Table of Contents
Linear Regression Part 4: Parameter Optimization by Gradient Descent¶
Optimizing parameters or “weights” to minimize a Cost Function is one of the fundamental problems in Machine Learning and AI. In this post we are going to look at two methods of finding these optimal parameters for the cost function of our linear regression model.
For this post the method will be simple gradient descent. This presents core ideas that are essential to understanding how machine learning algorithms work.
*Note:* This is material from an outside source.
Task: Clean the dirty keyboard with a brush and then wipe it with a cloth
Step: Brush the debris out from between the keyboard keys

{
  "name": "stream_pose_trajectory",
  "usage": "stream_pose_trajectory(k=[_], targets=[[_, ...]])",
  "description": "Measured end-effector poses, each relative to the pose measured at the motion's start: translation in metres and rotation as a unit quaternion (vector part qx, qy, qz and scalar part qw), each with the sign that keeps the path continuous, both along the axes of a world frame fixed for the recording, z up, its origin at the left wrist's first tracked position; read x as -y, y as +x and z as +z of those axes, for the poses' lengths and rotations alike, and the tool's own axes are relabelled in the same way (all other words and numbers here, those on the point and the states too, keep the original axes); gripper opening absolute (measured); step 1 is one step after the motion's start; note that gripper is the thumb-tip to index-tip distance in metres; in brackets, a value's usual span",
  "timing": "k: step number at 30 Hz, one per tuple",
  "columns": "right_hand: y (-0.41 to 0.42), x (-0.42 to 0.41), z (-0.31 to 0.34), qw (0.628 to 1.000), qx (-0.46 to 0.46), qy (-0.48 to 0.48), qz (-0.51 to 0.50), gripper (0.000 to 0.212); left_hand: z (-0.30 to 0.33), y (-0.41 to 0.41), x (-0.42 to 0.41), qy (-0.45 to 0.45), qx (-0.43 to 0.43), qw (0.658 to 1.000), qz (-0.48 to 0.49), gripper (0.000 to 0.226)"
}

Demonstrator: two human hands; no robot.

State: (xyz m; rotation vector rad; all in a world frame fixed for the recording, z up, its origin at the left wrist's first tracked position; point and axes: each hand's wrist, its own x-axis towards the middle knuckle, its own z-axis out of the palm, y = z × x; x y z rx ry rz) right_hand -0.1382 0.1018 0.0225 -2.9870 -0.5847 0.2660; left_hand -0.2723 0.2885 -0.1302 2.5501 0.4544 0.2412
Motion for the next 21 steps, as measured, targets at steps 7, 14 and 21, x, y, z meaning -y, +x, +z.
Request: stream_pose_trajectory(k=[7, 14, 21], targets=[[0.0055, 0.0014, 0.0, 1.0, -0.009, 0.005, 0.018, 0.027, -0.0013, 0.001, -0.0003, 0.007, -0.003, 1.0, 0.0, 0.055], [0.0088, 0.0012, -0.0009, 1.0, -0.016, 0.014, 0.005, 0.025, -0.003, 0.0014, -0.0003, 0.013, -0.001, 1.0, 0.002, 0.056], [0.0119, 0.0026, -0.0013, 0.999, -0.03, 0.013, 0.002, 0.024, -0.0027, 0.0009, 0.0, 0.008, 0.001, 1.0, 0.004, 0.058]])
It is only one of many approaches to optimization but the idea of algorithmically minimizing a function with respect to a set of parameters is fundamental. There are well established optimization methods and programs that would be more appropriate for a “real world” setting. However, if you understand gradient descent you understand a lot!
In the post following find optimal parameters will be exact solution of the matrix equations. Linear Regression is solvable using Linear Algebra. Most problems are in general not “solvable” and approximation methods are needed. However, since our cost function is quadratic or “second order” ( a sum of squares ) it will have a linear gradient. [ A gradient is a vector of derivatives ]. The idea of vectorizing a problem is very powerful. It can make implementing a program much easier and more efficient. We will do that in the next post.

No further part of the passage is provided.